在这里运行.NET 4.0。 我使用“任何CPU”进行编译,将.NET 4.0作为发布模式。 执行是从命令行。 它以64位模式运行。 我的时间有点不同

 Populating List<Element> took 442ms. The PlusEqual() method took 115ms. The 'same' += operator took 201ms. The 'same' -= operator took 200ms. The PlusEqual(double, double) method took 129ms. The do nothing loop took 93ms. The ratio of operator with constructor to method is 174%. The ratio of operator without constructor to method is 173%. The ratio of PlusEqual(double,double) to PlusEqual(Element) is 112%. If we remove the overhead time for the loop accessing the elements from the List ... The ratio of operator with constructor to method is 490%. The ratio of operator without constructor to method is 486%. The ratio of PlusEqual(double,double) to PlusEqual(Element) is 163%. 

特别是, PlusEqual(Element)PlusEqual(double, double)稍快。

无论在.NET 3.5中出现什么问题,它都不会出现在.NET 4.0中。

像@Corey Kosak一样,我只是在发布模式下将VS2010 Express中的这个代码作为一个简单的控制台应用程序运行。 我得到非常不同的数字。 但我也有Fx4.5所以这些可能不是一个干净的Fx4.0的结果。

 Populating List<Element> took 435ms. The PlusEqual() method took 109ms. The 'same' += operator took 217ms. The 'same' -= operator took 157ms. The PlusEqual(double, double) method took 118ms. The do nothing loop took 79ms. The ratio of operator with constructor to method is 199%. The ratio of operator without constructor to method is 144%. The ratio of PlusEqual(double,double) to PlusEqual(Element) is 108%. If we remove the overhead time for the loop accessing the elements from the List ... The ratio of operator with constructor to method is 460%. The ratio of operator without constructor to method is 260%. The ratio of PlusEqual(double,double) to PlusEqual(Element) is 130%. 

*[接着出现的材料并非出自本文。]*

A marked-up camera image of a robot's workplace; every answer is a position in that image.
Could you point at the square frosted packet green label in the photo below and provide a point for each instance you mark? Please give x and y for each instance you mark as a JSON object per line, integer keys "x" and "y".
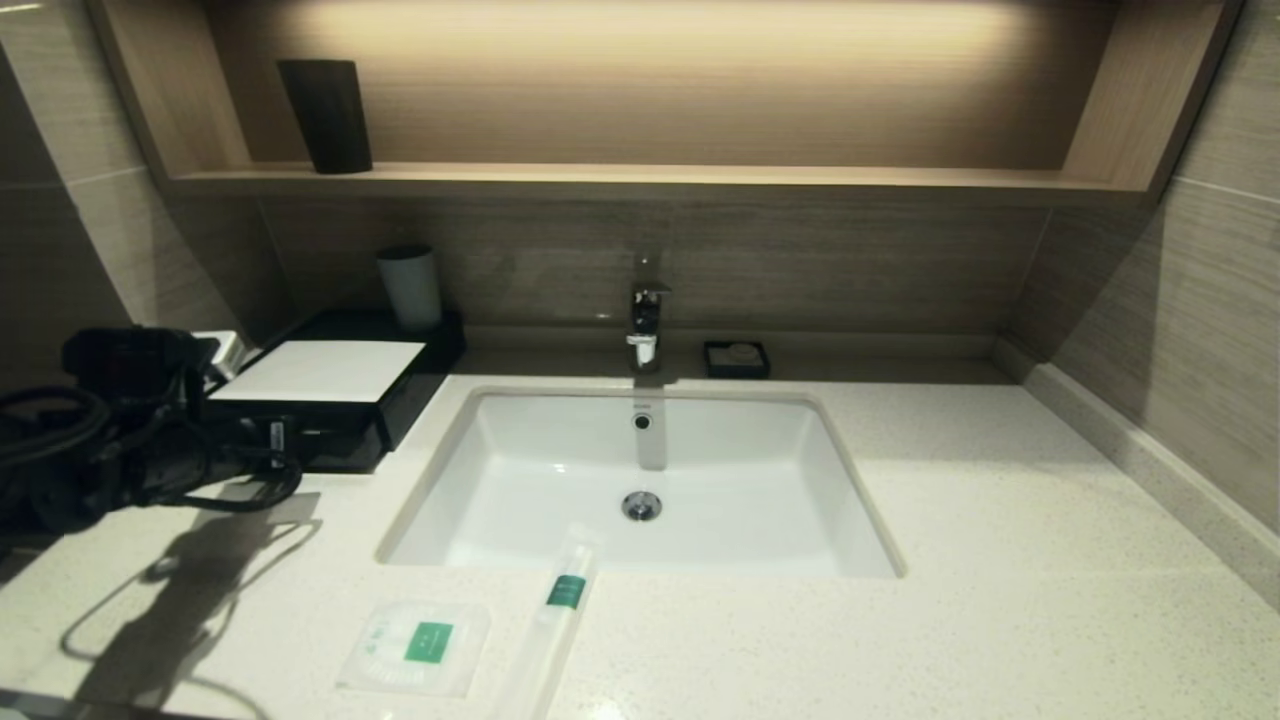
{"x": 420, "y": 645}

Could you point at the chrome drain stopper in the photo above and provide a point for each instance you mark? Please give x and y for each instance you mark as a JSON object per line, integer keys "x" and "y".
{"x": 641, "y": 506}

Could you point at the chrome faucet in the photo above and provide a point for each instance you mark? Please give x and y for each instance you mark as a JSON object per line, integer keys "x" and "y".
{"x": 647, "y": 312}

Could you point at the black box white ribbed top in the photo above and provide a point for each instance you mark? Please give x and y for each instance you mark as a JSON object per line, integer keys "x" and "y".
{"x": 330, "y": 370}

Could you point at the dark tapered cup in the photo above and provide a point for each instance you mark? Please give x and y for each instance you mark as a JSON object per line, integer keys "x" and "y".
{"x": 326, "y": 118}

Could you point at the pale grey cup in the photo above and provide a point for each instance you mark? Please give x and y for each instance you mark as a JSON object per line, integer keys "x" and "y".
{"x": 410, "y": 290}

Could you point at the white ceramic sink basin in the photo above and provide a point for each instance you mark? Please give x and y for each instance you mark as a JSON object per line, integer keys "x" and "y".
{"x": 750, "y": 500}

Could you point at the round pale soap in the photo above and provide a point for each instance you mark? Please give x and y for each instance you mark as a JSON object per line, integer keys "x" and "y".
{"x": 742, "y": 352}

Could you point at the wooden wall shelf niche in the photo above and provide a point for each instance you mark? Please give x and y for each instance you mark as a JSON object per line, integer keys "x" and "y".
{"x": 650, "y": 180}

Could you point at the black soap dish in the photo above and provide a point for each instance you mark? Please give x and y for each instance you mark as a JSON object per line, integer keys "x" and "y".
{"x": 712, "y": 368}

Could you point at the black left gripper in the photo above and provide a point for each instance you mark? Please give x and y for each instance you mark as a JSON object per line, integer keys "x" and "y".
{"x": 130, "y": 365}

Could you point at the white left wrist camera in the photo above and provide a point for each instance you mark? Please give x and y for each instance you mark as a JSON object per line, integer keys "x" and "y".
{"x": 225, "y": 350}

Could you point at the long frosted toothbrush packet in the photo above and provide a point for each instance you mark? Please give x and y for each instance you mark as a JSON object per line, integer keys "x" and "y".
{"x": 560, "y": 610}

编辑:现在从cmd行运行。 这确实有所作为,数字变化较小。

不知道这是否是相关的,但这是Windows 7 64位上的.NET 4.0 64位的数字。 我的mscorwks.dll版本是2.0.50727.5446。 我只是将代码粘贴到LINQPad并从那里运行。 结果如下:

 Populating List<Element> took 496ms. The PlusEqual() method took 189ms. The 'same' += operator took 295ms. The 'same' -= operator took 358ms. The PlusEqual(double, double) method took 148ms. The do nothing loop took 103ms. The ratio of operator with constructor to method is 156%. The ratio of operator without constructor to method is 189%. The ratio of PlusEqual(double,double) to PlusEqual(Element) is 78%. If we remove the overhead time for the loop accessing the elements from the List ... The ratio of operator with constructor to method is 223%. The ratio of operator without constructor to method is 296%. The ratio of PlusEqual(double,double) to PlusEqual(Element) is 52%. 

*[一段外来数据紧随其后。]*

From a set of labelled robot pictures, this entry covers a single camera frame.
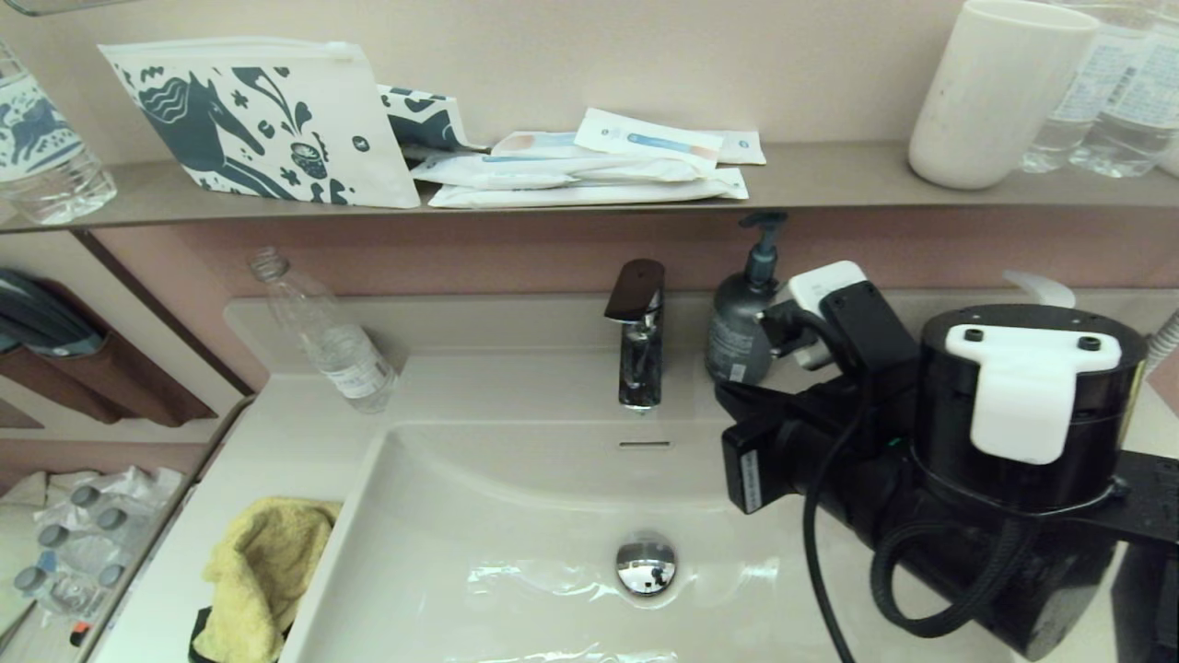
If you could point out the dark grey hair dryer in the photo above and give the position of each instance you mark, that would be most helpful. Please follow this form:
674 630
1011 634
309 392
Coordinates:
46 318

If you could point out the white plastic cup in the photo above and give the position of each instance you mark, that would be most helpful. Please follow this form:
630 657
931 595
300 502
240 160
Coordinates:
990 101

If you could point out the water bottle blue print label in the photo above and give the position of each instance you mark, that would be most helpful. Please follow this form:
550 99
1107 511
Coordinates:
41 157

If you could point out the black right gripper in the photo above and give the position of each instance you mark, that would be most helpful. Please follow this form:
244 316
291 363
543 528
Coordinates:
787 460

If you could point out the grey brown wall shelf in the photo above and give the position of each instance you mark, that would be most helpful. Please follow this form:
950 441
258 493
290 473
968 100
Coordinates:
829 180

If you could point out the chrome single lever faucet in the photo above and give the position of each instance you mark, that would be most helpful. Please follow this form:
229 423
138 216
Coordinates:
640 368

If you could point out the yellow cloth black edge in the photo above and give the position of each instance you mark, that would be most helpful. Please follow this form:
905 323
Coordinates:
267 571

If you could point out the small white sachet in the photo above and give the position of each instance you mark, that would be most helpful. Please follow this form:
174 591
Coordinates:
744 147

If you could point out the small white blue print pouch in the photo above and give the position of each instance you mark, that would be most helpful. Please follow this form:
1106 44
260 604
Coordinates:
424 120

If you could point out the white ceramic sink basin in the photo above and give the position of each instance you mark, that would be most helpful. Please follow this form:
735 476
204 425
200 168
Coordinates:
507 552

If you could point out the brown fabric holder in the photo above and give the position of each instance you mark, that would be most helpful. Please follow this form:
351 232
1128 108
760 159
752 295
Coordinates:
138 387

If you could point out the white pouch blue horse print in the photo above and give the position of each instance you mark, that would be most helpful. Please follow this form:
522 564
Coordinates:
276 120

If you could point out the small red black object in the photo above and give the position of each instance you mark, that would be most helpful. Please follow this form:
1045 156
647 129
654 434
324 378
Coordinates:
81 633

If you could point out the empty clear plastic bottle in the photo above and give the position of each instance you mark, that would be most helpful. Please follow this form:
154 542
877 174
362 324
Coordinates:
350 359

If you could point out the pink pump soap bottle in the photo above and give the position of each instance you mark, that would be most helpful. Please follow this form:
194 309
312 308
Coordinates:
1041 287

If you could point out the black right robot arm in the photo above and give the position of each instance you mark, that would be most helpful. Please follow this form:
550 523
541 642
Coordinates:
939 414

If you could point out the white sachet blue orange print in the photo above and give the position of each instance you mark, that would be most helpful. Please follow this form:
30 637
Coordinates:
645 138

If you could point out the white container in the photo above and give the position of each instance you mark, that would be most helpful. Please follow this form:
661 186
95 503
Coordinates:
1172 157

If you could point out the dark grey pump bottle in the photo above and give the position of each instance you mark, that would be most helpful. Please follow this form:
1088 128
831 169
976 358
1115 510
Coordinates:
737 331

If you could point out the long white sachet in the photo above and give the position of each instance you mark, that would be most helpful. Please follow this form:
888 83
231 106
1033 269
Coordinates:
589 195
553 171

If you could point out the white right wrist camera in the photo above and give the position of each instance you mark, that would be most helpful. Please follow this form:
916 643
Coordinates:
829 285

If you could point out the chrome sink drain stopper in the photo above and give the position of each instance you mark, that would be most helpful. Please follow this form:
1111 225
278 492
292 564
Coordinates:
645 564

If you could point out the water bottle white label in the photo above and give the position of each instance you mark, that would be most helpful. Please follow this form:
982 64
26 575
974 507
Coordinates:
1064 110
1138 110

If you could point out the white flat sachet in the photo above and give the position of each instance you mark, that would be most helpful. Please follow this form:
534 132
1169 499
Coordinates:
534 145

除了在其他答案中提到的JIT编译器差异之外,结构体方法调用和结构体运算符之间的另一个区别是,结构体方法调用将把this作为parameter passing(也可以被写为接受其他参数作为参数) ,而结构运算符将按值传递所有操作数。 无论结构有多大,传递任意大小的结构作为参数参数的成本都是固定的,而通过较大结构的成本与结构大小成正比。 如果可以避免不必要的复制 ,使用大型结构(甚至数百字节)没有任何问题; 而使用方法时往往可以防止不必要的副本,使用操作员时不能防止副本。

我会想象当你访问结构的成员,它实际上是做一个额外的操作来访问成员,THIS指针+偏移量。

可能而不是列表你应该使用double []与“众所周知的”偏移量和索引增量?